▶ [What is being asked]: Of the lines in the listing below, count those containing "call". Provide the count and nothing else.
● ● ● ● ● ● ●
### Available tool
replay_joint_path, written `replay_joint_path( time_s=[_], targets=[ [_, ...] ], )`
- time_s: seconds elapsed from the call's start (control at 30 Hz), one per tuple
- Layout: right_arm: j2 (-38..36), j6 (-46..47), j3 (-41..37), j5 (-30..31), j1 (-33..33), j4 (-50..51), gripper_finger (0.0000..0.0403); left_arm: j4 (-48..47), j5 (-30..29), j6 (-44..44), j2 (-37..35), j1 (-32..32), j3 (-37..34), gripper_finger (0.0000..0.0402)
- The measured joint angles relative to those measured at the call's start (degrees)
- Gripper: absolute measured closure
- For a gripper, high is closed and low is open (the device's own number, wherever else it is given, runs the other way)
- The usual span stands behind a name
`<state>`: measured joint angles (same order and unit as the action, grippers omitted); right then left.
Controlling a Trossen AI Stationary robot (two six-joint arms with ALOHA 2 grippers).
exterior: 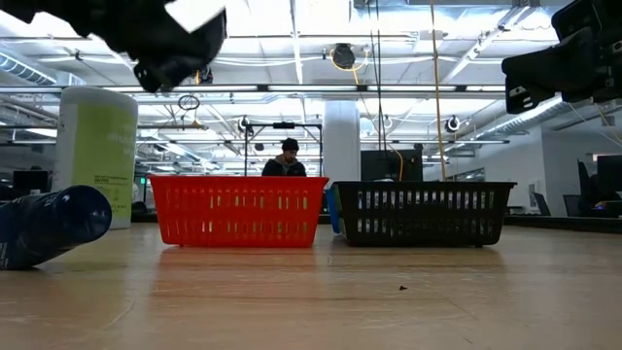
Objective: Pick & Place Travel size toiletries
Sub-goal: Put the left shave cream into the red bin
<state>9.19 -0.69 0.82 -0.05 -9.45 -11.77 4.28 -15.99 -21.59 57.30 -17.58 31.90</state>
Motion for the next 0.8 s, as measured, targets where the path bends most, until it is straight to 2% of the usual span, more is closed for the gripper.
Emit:
replay_joint_path(
  time_s=[0.2,0.4,0.6,0.8],
  targets=[
    [0.0,0.0,0.0,0.0,0.0,0.0,0.0403,-5.2,0.9,-3.2,4.0,2.0,3.5,0.0394],
    [0.0,0.0,0.0,0.0,0.0,0.0,0.0403,-11.8,2.5,-0.4,11.9,2.1,12.8,0.0394],
    [0.0,0.0,0.0,0.0,0.0,-0.1,0.0403,-24.6,2.6,0.2,20.9,2.3,22.9,0.0392],
    [0.0,0.0,0.0,0.0,0.0,0.0,0.0403,-29.6,3.0,0.2,28.0,3.8,27.6,0.0394]
  ],
)
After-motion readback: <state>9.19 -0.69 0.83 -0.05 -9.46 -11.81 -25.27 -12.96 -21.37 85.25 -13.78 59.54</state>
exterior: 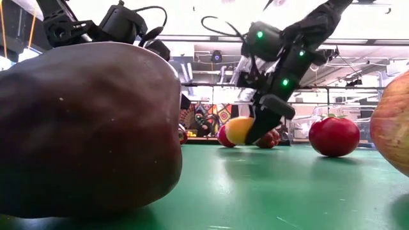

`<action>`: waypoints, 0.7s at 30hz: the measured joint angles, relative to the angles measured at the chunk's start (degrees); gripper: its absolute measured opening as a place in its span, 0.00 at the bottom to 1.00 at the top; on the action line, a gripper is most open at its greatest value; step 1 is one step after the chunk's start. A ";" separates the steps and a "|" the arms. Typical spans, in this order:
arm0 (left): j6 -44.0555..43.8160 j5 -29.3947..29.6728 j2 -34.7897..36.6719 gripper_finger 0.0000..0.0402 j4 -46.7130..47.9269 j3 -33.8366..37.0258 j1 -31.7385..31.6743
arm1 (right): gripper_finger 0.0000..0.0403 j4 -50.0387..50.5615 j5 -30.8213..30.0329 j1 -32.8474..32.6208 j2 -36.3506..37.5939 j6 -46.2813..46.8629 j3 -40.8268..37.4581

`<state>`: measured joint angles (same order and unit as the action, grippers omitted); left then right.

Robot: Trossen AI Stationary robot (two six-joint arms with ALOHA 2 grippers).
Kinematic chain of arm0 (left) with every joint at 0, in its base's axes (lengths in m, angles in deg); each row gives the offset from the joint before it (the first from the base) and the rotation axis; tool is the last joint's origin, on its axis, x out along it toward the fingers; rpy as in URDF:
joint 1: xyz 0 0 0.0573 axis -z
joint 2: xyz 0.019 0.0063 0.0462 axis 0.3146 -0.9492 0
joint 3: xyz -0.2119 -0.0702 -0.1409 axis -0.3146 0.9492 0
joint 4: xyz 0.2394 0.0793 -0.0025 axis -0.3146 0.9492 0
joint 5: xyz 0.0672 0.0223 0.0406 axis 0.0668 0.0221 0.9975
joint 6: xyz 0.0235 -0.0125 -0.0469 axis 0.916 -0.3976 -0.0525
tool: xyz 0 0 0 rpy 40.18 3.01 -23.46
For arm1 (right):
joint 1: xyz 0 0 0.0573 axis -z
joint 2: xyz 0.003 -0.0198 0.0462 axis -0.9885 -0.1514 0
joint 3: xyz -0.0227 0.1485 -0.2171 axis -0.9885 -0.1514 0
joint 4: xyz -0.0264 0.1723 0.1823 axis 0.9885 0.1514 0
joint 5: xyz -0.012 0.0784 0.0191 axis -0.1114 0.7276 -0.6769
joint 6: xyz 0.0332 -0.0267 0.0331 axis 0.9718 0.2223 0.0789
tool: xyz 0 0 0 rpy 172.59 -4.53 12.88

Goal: Sort produce into baskets
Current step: Put the lemon into the bottom bin

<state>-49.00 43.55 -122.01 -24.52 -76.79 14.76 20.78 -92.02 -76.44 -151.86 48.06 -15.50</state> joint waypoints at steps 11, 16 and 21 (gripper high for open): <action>10.46 8.04 0.00 0.43 -5.01 -1.58 6.88 | 0.57 -7.73 2.39 -6.13 6.68 3.54 -0.02; 9.81 10.35 0.00 0.58 -4.95 -3.35 8.96 | 0.57 -11.33 1.93 -9.38 6.93 3.14 -0.04; 10.75 10.39 0.00 0.68 -4.90 -4.36 11.07 | 0.57 -13.70 -0.65 -11.56 6.98 2.36 -0.06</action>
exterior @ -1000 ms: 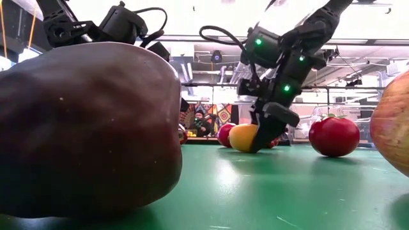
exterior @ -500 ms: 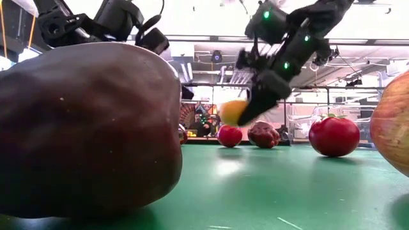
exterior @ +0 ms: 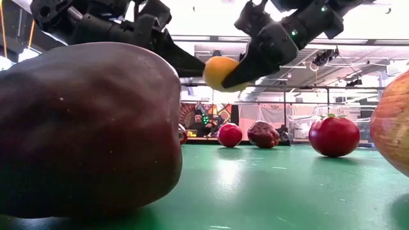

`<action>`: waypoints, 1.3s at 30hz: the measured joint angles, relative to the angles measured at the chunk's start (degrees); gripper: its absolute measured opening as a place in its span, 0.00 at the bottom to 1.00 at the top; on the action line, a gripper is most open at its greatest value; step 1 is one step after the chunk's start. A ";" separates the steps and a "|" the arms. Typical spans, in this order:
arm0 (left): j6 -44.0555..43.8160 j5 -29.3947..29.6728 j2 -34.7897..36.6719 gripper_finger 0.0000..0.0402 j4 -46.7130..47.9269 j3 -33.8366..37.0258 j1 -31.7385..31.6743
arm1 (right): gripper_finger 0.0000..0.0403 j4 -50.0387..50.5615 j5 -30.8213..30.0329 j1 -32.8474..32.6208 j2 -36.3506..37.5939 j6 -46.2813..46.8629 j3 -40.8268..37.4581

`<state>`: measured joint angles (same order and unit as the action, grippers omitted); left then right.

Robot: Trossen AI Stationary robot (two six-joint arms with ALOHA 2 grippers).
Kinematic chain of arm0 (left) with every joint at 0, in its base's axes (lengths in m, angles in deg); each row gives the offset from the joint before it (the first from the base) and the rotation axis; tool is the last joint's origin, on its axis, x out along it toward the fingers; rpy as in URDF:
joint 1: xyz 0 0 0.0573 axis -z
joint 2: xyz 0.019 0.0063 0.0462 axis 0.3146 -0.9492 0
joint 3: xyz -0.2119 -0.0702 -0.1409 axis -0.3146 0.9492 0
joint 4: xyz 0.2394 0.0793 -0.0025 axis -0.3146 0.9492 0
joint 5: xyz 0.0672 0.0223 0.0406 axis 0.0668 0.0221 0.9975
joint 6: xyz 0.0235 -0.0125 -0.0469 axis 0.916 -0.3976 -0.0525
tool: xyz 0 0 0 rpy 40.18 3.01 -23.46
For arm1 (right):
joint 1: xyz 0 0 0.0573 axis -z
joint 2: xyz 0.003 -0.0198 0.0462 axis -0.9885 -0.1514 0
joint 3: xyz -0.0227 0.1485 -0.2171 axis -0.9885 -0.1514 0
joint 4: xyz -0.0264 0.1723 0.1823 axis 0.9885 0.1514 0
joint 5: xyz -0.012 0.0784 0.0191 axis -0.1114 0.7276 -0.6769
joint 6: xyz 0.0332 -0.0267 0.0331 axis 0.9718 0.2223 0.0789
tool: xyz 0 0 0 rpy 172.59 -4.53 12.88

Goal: Sort produce into baskets
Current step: Put the lemon into the bottom bin

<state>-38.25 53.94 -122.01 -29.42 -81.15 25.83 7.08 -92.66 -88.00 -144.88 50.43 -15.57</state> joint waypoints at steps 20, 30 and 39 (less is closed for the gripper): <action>-0.62 -0.52 0.00 0.71 0.27 -2.48 1.32 | 0.57 -5.82 1.96 -0.95 -0.01 -0.07 -0.02; -1.43 -0.94 -0.82 0.71 -0.22 -3.86 1.58 | 0.58 -6.69 2.13 -0.95 0.00 1.85 -0.02; 0.50 -0.66 -5.09 0.67 2.68 -7.20 1.91 | 0.62 -5.82 -1.38 -2.01 -0.11 1.81 -0.33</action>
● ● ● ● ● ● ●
▶ [Response box]: 2